Sutter Santa Rosa Regional Hospital’s taking big stride toward energy independence
At first glance, the new solar array at Sutter Santa Rosa Regional Hospital represents the latest major effort to reduce Sonoma County’s overall carbon footprint in the ongoing battle against climate change.
For Sutter Health, the solar panels are a big step toward greater energy independence and less reliance on a utility severely weakened by bigger and deadlier wildfires.
“The impetus is really sustainability and self-reliance, so that we don’t have to rely on PG&E,” hospital spokesman Shaun Ralston said. “There’s also the potential terror threat when you’re on the grid. … There’s a desire to be off the grid, because we don’t want to deal with the vulnerability.”
With the capacity to generate ?2.4 million kilowatt-hours a year, Sutter’s solar array could power 500 patient rooms, or 206 homes, during that period. The solar panels are located on carports throughout the extensive parking lots that surround Sutter’s main hospital and adjacent medical office building in north Santa Rosa.
Combined with the hospital’s existing hydrogen fuel-cell generators, the panels will allow the hospital to generate on-site nearly 90 percent of its annual electricity consumption, said Wayne Bader, Sutter Health’s energy manager.
Bader said that level of electric generation is a “really big deal” for the hospital, which is among the largest energy users in the community. In its move away from PG&E’s power grid, Sutter has turned to Ameresco Inc., a company that builds, owns, operates and maintains green energy infrastructure for large customers nationwide.
At a Monday ceremony, Sutter officials will symbolically “flip the switch” on its solar panels. When it does so, the ?$300,000 yearly check it cuts to PG&E eventually will be sharply reduced, by an estimated more than $200,000 annually. That money will go to pay for the electricity generated by Ameresco’s solar power infrastructure.
“We’ll buy all the electricity they (solar panels) generate on our site,” Bader said. “The electricity is priced in such a way that Ameresco recoups their cost and makes a profit. Even with all that, we’re still paying less than with PG&E.”
The solar project adds to the Santa Rosa hospital’s sustainability efforts. The campus also is equipped with two 600-foot water wells and an on-site water treatment operation, as well as a 350,000-gallon water storage system under the hospital that can supply water to fire sprinklers and fire hydrants.
PG&E, California’s largest power company, said it supports Sutter’s solar move. The utility has connected more than ?400,000 solar customers to its electric grid, PG&E spokesoman Deanna Contreras said.
More than 4,900 mostly residential PG&E customers have installed “behind-the-meter battery energy storage systems,” she said.
“We are seeing a smarter grid emerging as a more flexible, reliable and energy-storing system that complements and enables new technologies that our customers are using in their homes and communities,” Contreras said.
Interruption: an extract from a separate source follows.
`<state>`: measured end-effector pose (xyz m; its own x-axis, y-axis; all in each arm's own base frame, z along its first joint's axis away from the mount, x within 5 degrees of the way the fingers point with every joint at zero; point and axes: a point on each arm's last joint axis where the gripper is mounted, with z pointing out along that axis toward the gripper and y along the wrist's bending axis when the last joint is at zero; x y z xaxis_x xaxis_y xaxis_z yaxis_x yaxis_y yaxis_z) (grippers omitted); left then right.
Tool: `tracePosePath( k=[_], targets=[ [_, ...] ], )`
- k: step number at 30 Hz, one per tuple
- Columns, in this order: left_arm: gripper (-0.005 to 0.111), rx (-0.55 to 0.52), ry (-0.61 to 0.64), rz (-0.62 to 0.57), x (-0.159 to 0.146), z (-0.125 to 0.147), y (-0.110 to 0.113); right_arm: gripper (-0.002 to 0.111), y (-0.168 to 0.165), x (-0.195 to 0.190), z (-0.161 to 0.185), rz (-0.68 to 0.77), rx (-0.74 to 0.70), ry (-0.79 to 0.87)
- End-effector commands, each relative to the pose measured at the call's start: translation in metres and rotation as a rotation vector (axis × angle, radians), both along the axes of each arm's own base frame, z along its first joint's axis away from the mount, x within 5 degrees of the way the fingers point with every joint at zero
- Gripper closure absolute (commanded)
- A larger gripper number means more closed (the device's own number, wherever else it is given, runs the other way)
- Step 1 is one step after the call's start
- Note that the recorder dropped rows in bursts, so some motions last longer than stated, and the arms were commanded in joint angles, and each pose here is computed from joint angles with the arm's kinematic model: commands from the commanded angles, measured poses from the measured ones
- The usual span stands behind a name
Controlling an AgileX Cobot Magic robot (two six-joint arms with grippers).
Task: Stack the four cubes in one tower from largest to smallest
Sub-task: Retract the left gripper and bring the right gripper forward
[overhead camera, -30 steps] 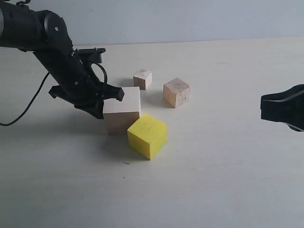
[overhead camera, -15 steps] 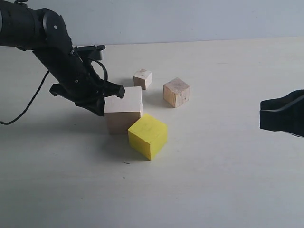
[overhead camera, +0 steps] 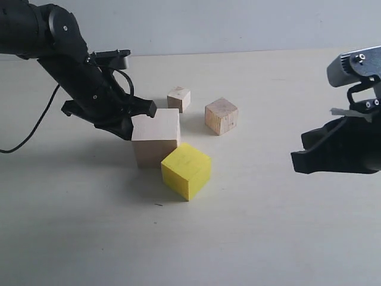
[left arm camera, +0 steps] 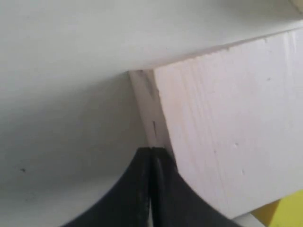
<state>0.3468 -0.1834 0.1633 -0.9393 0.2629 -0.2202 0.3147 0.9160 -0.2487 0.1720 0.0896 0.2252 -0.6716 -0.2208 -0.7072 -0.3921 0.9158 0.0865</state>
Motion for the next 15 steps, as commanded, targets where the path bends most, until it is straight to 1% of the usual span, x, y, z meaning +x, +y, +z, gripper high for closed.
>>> tracePosePath(
  k=[1,4,7,10,15],
  targets=[
    [0.107,-0.022,-0.032,0.007,0.000,0.006,-0.003,0.098,0.007,0.010,0.006,0.022,-0.005,0.015],
    [0.107,-0.022,-0.034,0.008,0.000,0.006,-0.003,0.096,0.010,0.014,0.014,0.017,0.012,0.020],
    [0.107,-0.027,-0.029,0.011,0.000,0.006,-0.004,0.096,0.011,0.015,0.018,0.042,-0.009,0.016],
    [0.107,-0.025,-0.016,0.005,-0.002,0.008,-0.003,0.096,0.011,0.016,0.017,0.072,-0.040,0.012],
    [0.107,-0.025,-0.014,0.003,-0.003,0.010,-0.003,0.096,0.012,0.016,0.015,0.074,-0.045,0.019]
  ],
)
The deal between Ameresco and Sutter is not one in which the health care provider goes from one utility monopoly to another. Ameresco, based in Framingham, Massachusetts, said it’s a business partnership aimed at giving the hospital greater flexibility to use alternate energy sources, as well as enhanced resiliency from a natural disaster or other catastrophic event that compromises the traditional electrical grid.
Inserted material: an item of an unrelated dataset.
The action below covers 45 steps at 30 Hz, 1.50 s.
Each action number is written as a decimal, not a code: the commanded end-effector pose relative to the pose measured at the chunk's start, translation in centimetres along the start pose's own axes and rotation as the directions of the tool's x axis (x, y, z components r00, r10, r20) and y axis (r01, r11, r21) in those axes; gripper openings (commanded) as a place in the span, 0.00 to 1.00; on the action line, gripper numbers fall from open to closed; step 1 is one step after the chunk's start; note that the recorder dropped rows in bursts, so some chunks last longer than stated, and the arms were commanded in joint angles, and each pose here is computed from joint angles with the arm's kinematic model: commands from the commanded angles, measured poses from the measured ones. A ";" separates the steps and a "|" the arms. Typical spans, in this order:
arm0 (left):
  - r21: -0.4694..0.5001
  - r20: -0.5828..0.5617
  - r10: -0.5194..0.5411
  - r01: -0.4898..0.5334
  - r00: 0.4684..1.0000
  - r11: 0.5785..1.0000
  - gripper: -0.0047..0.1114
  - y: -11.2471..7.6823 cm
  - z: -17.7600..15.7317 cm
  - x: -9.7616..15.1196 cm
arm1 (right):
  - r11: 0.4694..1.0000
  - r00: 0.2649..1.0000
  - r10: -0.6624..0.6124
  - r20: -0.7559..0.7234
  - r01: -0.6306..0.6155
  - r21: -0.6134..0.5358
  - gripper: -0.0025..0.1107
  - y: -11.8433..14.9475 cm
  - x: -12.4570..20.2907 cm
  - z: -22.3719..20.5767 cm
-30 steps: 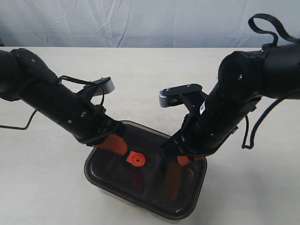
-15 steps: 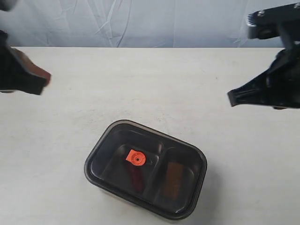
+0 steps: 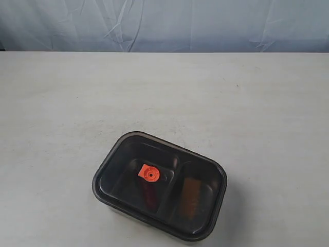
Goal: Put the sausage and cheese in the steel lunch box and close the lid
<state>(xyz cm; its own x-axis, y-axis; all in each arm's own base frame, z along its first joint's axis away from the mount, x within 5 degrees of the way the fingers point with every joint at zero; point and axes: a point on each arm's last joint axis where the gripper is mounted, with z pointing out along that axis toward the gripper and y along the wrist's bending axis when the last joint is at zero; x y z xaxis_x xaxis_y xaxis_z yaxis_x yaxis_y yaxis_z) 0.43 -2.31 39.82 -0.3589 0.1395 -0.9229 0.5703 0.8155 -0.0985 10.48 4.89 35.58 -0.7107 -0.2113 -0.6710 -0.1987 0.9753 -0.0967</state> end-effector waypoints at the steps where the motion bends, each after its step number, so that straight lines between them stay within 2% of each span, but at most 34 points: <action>1: 0.014 0.050 -0.004 0.003 0.999 1.000 0.04 -0.4 -1.5 0.7 | 1.000 1.000 0.004 -0.002 -0.004 0.006 0.01 -0.1 0.2 0.0; 5: 0.004 0.075 0.014 -0.015 0.997 1.000 0.04 -0.4 -2.1 1.0 | 1.000 1.000 0.004 -0.003 -0.004 0.005 0.01 -0.1 0.2 0.0; 9: -0.055 0.067 0.076 -0.073 0.995 0.996 0.04 0.0 -2.4 1.3 | 1.000 1.000 0.004 -0.003 -0.004 0.005 0.01 -0.1 0.2 0.0; 12: -0.144 0.228 0.094 -0.062 0.969 0.988 0.04 0.2 -2.6 0.8 | 1.000 1.000 0.004 -0.003 -0.004 0.005 0.01 -0.1 0.2 0.0; 14: -0.224 0.401 0.110 -0.019 0.910 0.974 0.04 0.2 -2.4 0.8 | 1.000 1.000 0.004 -0.002 -0.004 0.006 0.01 -0.1 0.2 0.0; 16: -0.310 0.507 0.133 0.036 0.852 0.950 0.04 0.3 -2.0 1.6 | 1.000 1.000 0.004 -0.003 -0.004 0.005 0.01 -0.1 0.2 0.0; 19: -0.396 0.557 0.153 0.099 0.816 0.913 0.04 0.9 -0.4 4.3 | 1.000 1.000 0.006 -0.006 -0.006 0.000 0.01 -0.1 0.2 0.0; 26: -0.447 0.439 0.004 0.214 0.898 0.868 0.04 4.1 5.9 10.5 | 1.000 1.000 0.008 -0.009 -0.008 -0.004 0.01 0.0 0.2 0.0; 32: -0.335 0.382 -0.241 0.376 0.892 0.864 0.04 4.8 9.1 14.5 | 1.000 1.000 0.010 -0.012 -0.010 -0.009 0.01 0.0 0.2 0.0; 38: -0.377 0.246 -0.239 0.320 0.939 0.869 0.04 4.9 9.7 16.2 | 1.000 1.000 0.010 -0.012 -0.010 -0.009 0.01 0.0 0.2 0.0; 45: -0.394 0.235 -0.220 0.300 0.947 0.869 0.04 5.0 9.7 16.2 | 1.000 1.000 0.010 -0.011 -0.010 -0.007 0.01 0.0 0.2 0.0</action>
<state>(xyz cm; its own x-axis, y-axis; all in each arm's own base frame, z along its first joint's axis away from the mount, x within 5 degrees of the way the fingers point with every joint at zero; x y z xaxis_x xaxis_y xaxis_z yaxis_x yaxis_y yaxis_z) 4.59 -1.50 20.89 -0.2943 -0.1860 -0.9375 0.1017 0.9692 -0.2242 10.35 4.93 35.52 -0.7198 -0.2017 -0.6643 -0.1988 0.9767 -0.0811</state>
“The idea is for customers to build into their portfolio some resiliencies,” said Hans Meyer, Ameresco’s energy director. “Fortunately, we’re at a point in time in which these projects are also economically attractive.”
Locally, the word resiliency has come to mean the capacity to recover from the devastation wrought by the 2017 Tubbs fire, especially for those who lost homes and loved ones.
Ameresco used the term in a recent white paper to describe the ability for corporations, government agencies and other large organizations to mitigate the effects of events such as hurricanes, wildfires, cyberattacks or major energy systems equipment failure.
“Mission-critical facilities, such as military bases and hospitals, have been among the first movers on resiliency, in part because of the importance of their operations to human health and national security,” according to the Ameresco white paper.
The solar array at the Sutter campus is made up of a series of individual inverters that convert solar power to electricity. The inverters, he said, are isolated at the “solar canopy level” throughout the parking lot, so that one portion of the array could be shut down without shutting down the entire system, Meyer said.